WHAT?! You still haven’t changed to new currency notes yet?! Then where am I going to find the money for your cousin/niece/nephew/babies’ ang paos???!!!
And so by the wrath of her Almighty Dowager Mom, Miss Loi rushed to the banks at her Town Centre to exchange new notes.
But today being the last Friday of the week before Chinese New Year, most banks had already run out of new notes by the time she arrived.
Those with new notes still available were easily distinguished by long snaking queues, along with a security guard who told her, with a pessimistic shake of the head, “There’ll be nothing left to exchange by the time you reach the counter, even if you’re brave enough to join the queue!“.
Thus, like desperate Last-Minute Buddha Foot Huggers looking for tuition centres a week before their exams, Miss Loi joined the ranks of desperate uncles and aunties now roaming aimlessly from bank to bank like a flock of lost sheep.
Just when all hope seemed lost, a grating sound of opening gates was heard from the direction of one of the banks, followed by a shriek from one of the aunties.
In that heart stopping moment, a cat stopped its rummaging activity around a dustbin, and together with Miss Loi and the rest of the uncles and aunties, slowly turned their heads in unison towards the source of the sound …
… just in time to see a bank employee complete the pasting of a notice which basically said
The near-stampede that followed produced some of the most troubling scenes the Town Centre had ever witnessed, as everyone raced like a brigade of troopers towards the bank entrance, charging forward like no tomorrow in the name of duty, honour, and their babies’ 2011 Chinese New Year ang paos.
Just when the tussling horde was within touching distance of the entrance, a bank employee stepped out from behind those glass doors and shouted
Calm down everyone!
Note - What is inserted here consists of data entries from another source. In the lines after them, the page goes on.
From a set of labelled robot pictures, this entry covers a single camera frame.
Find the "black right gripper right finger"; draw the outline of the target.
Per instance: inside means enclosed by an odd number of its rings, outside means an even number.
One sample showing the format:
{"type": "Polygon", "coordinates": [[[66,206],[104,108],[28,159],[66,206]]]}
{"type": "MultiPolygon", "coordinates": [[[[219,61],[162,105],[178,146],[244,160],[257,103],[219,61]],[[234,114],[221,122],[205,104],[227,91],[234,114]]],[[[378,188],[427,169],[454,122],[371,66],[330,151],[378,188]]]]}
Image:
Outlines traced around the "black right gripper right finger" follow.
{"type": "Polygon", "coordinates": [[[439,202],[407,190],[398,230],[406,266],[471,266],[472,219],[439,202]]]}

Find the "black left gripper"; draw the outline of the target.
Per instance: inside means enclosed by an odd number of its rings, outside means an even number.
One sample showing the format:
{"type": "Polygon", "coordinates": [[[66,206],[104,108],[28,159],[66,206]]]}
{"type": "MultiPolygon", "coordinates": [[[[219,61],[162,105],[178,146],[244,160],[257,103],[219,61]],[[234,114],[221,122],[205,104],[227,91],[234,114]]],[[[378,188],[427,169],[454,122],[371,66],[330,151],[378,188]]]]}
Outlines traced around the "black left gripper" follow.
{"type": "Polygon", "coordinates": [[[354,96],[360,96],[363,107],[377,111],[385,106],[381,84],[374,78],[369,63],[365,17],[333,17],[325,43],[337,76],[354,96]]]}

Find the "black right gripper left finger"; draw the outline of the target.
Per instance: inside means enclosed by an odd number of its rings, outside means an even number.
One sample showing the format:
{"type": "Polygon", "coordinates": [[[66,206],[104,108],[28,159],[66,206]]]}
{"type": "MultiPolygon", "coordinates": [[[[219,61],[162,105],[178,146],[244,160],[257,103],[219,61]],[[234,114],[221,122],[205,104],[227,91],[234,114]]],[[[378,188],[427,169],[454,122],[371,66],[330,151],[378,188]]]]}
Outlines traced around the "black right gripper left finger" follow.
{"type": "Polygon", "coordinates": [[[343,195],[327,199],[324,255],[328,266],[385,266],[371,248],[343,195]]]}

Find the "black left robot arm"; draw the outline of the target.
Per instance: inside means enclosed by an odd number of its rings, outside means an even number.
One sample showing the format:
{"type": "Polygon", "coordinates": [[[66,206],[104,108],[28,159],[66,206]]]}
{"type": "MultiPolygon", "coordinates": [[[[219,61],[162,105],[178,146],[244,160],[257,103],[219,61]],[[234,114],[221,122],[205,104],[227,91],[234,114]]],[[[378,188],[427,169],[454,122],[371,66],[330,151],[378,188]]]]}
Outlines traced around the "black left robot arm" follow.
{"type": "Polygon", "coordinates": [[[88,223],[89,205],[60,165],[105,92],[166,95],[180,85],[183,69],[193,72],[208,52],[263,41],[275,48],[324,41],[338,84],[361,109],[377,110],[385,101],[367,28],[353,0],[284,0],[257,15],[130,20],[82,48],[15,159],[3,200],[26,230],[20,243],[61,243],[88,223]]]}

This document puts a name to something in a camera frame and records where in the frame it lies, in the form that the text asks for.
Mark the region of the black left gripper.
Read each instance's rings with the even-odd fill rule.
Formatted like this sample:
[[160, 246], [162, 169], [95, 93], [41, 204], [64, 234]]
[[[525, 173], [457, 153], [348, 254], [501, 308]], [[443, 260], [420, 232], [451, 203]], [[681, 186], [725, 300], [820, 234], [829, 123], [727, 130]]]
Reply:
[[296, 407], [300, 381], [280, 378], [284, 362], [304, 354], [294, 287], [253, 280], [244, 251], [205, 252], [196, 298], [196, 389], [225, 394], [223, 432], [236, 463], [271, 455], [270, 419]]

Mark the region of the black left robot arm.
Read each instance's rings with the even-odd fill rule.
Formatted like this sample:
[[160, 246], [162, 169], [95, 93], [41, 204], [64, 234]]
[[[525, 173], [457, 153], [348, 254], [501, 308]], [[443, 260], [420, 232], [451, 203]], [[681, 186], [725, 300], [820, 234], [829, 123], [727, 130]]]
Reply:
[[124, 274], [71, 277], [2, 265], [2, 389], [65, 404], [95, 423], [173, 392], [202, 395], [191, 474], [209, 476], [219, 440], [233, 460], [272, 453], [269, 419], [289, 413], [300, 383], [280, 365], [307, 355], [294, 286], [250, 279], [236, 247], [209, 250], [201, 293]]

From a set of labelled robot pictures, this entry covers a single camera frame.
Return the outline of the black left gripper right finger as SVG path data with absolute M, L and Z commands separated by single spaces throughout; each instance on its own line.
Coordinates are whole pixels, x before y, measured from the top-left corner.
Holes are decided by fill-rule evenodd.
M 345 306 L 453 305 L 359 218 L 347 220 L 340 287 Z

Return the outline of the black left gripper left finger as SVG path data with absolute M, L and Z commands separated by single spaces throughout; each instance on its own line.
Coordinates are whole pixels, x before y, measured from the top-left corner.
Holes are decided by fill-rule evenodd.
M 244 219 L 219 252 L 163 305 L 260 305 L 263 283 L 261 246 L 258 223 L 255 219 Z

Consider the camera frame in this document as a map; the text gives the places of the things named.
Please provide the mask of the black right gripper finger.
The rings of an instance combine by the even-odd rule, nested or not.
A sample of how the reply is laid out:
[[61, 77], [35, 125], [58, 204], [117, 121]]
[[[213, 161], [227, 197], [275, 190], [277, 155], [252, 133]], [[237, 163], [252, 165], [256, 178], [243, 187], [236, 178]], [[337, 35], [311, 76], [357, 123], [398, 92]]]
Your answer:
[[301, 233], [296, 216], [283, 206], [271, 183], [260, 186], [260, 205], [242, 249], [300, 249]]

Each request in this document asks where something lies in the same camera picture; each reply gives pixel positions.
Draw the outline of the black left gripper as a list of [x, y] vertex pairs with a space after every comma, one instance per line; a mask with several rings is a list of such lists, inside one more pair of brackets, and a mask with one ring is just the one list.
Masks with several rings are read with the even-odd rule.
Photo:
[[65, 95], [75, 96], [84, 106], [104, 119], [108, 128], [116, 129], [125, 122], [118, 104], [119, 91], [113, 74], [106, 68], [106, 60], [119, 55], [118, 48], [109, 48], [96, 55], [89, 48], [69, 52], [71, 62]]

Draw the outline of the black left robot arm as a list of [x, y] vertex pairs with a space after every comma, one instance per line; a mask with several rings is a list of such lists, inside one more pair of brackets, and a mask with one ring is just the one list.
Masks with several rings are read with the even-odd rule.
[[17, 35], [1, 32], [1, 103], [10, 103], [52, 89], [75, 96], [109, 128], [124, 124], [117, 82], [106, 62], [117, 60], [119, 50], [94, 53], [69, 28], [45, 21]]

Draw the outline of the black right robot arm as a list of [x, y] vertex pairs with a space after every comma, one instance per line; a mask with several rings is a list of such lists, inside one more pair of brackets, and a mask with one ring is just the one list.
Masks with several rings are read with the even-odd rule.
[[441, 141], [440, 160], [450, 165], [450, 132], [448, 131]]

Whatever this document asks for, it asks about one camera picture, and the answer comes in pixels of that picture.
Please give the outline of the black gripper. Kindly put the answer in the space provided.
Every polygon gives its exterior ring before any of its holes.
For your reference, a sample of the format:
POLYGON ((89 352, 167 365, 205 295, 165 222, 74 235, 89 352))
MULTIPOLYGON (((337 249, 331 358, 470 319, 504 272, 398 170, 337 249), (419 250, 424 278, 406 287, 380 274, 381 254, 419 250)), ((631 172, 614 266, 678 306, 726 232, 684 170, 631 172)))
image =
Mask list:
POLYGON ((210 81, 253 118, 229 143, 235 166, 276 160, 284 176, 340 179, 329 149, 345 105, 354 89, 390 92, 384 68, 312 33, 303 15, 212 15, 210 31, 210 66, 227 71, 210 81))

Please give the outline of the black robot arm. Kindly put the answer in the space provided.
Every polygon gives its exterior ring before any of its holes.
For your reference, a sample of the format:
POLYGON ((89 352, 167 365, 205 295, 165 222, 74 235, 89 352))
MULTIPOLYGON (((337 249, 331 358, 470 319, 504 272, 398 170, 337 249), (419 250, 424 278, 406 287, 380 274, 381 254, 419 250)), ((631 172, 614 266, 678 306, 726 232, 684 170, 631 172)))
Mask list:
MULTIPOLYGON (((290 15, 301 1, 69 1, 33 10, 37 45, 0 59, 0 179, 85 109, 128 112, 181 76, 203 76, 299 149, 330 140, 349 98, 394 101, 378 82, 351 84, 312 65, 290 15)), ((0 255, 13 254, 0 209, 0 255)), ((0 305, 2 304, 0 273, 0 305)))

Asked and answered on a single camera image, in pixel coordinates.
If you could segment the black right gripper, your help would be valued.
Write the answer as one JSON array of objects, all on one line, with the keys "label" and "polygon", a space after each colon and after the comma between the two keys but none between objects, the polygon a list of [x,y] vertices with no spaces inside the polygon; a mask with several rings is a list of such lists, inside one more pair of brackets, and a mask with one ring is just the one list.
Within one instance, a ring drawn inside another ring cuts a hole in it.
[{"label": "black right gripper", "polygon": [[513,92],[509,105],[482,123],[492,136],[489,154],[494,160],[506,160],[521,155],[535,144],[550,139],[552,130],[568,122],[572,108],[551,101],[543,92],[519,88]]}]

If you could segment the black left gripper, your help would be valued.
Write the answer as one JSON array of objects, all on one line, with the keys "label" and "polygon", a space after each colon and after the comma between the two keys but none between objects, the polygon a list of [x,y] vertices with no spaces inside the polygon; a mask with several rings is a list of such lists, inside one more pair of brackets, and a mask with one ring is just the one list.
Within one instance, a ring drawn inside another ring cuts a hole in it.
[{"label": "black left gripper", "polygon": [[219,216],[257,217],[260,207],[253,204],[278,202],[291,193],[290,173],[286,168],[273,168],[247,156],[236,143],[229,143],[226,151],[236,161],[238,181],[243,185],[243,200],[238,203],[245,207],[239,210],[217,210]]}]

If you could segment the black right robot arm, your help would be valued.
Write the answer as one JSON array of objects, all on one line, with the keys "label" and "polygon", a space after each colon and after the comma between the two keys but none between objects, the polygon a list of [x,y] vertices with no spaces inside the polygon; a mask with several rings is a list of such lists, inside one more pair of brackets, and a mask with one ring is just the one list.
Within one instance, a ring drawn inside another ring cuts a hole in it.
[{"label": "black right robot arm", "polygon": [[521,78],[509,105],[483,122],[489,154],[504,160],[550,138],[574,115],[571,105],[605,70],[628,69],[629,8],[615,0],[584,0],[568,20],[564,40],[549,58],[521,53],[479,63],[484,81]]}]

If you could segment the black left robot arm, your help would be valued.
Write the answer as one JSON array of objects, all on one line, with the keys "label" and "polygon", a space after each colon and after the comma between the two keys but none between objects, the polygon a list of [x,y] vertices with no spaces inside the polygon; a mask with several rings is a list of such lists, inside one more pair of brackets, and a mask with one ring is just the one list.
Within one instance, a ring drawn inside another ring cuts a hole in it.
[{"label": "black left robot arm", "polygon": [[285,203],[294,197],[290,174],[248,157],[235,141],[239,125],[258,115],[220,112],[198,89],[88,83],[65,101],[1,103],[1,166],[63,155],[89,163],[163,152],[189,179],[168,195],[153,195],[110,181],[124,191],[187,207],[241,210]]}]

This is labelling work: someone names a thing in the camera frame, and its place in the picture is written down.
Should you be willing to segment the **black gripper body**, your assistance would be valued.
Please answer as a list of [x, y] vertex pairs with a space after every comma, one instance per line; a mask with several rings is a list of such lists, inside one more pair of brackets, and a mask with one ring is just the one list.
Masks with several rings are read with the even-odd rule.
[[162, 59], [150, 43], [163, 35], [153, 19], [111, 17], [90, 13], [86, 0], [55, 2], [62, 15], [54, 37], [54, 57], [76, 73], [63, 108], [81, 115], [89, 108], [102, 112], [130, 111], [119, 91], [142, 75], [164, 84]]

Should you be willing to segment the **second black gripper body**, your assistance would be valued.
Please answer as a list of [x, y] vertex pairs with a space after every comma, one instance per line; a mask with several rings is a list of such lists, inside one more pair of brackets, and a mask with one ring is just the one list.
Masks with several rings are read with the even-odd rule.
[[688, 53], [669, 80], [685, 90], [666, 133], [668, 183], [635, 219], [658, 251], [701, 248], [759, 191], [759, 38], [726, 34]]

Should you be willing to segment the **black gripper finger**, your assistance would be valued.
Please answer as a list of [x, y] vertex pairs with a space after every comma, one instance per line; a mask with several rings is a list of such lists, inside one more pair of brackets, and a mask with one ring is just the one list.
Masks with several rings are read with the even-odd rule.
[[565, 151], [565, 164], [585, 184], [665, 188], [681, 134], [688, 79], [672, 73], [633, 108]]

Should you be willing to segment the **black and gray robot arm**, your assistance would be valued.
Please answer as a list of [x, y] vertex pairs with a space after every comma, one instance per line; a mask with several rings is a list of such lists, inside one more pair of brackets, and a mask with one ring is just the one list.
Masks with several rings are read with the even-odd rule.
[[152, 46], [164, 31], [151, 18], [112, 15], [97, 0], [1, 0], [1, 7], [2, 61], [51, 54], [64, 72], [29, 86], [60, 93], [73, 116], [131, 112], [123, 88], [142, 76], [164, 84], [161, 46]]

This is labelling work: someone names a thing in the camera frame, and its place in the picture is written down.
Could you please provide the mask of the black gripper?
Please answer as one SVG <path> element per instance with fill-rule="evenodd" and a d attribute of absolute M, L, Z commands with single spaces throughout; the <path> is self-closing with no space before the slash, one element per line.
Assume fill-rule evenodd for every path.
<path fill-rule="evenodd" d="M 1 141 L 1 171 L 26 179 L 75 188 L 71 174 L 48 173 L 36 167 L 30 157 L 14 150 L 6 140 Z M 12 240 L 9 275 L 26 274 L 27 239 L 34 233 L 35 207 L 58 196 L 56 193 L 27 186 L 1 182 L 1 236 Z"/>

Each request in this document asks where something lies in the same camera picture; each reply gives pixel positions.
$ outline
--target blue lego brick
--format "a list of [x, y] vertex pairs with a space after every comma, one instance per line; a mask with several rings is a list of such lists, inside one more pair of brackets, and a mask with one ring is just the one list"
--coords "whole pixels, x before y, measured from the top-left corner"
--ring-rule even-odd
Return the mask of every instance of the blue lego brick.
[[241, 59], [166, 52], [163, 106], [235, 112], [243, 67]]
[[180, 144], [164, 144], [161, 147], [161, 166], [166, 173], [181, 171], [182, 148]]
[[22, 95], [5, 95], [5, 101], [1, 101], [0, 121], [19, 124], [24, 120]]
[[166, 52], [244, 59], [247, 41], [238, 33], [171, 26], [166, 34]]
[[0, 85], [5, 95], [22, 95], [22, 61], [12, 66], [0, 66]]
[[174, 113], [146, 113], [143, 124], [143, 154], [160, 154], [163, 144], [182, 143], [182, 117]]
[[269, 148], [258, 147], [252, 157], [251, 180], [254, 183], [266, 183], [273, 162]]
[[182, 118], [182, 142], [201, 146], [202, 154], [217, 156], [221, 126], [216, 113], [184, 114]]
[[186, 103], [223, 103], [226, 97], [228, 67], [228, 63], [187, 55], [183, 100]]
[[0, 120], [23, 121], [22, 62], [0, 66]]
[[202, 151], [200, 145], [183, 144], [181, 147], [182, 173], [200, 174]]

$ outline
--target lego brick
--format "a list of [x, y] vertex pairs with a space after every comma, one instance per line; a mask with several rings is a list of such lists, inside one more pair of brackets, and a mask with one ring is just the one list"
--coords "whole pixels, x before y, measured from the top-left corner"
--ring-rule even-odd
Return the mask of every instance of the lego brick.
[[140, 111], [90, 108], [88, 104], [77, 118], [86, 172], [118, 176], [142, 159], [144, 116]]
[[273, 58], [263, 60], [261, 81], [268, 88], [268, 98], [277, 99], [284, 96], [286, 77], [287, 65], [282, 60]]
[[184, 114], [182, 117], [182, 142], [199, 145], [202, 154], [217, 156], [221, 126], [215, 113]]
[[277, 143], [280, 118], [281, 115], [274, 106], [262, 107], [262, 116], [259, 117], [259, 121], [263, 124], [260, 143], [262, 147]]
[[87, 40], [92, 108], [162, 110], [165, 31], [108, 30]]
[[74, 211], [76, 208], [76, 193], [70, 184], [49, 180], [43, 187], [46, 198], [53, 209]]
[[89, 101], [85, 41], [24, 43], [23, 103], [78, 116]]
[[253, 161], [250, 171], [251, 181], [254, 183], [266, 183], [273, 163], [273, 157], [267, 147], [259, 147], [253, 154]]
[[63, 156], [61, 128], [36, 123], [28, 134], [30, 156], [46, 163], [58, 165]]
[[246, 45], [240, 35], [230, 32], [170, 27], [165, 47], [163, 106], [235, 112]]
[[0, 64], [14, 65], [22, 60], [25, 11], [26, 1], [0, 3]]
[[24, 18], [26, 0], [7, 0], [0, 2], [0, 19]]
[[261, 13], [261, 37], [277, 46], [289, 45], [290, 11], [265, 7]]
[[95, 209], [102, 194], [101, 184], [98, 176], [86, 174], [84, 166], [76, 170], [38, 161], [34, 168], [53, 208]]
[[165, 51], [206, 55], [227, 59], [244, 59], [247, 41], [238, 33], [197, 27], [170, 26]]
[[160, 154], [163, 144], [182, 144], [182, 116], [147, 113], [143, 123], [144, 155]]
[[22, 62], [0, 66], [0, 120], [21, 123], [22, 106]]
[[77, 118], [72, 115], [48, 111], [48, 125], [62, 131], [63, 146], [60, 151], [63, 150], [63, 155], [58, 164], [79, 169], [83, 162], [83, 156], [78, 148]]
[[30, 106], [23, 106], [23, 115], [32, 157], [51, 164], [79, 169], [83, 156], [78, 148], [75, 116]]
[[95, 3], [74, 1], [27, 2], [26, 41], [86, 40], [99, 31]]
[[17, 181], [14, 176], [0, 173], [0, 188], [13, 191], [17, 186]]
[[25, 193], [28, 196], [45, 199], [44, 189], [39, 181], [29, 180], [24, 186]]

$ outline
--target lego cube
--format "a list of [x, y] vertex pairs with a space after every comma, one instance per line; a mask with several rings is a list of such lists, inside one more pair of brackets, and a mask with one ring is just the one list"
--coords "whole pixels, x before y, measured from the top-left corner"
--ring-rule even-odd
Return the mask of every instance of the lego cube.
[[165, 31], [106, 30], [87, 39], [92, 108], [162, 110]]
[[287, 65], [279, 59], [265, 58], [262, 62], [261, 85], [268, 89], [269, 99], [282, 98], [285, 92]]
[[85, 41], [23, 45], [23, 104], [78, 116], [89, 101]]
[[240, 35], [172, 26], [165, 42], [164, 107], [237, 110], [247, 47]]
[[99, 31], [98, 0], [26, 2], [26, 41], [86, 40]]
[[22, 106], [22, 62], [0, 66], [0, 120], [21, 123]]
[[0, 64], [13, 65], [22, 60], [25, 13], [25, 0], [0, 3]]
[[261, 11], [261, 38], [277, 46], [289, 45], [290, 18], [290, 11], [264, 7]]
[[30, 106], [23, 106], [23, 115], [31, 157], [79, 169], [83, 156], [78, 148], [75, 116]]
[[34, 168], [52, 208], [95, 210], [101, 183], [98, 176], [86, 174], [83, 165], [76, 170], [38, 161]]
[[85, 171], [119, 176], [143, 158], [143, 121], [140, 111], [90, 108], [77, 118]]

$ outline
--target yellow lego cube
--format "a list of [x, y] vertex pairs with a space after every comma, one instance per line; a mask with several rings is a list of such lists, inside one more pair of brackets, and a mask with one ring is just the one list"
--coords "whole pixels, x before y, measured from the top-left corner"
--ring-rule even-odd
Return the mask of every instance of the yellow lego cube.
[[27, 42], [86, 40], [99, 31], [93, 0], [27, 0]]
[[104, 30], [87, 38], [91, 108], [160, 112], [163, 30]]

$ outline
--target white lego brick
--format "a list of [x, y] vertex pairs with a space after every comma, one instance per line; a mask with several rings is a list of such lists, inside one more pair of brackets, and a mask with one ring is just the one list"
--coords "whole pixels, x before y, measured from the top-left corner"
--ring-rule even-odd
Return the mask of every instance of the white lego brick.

We only have limited amounts of currency notes, but our bank’s resident Maths Guru have worked out a strategy that will serve as many of you as possible!
Each of you will be given a queue number, and you shall only enter when your number is called!
Please be patient! Your time will come!
From a board that was subsequently put up, the bank had a total of 198 × new $2 notes, 330 × new $10 notes and 132 × new $50 notes available.
To serve as many people and to be as fair as possible, it was decided that the new notes will be distributed in such a way that everyone can only exchange the same number of $2 notes, the same number of $10 notes, and the same number of $50 notes (while stocks last).
- Miss Loi was allocated Queue Number 67. If the queue numbers were called out in an ascending numerical order, should she stick around?
- Find the total value of the notes each person was able to exchange.
Patience my friends! Your time will come! Your time will come!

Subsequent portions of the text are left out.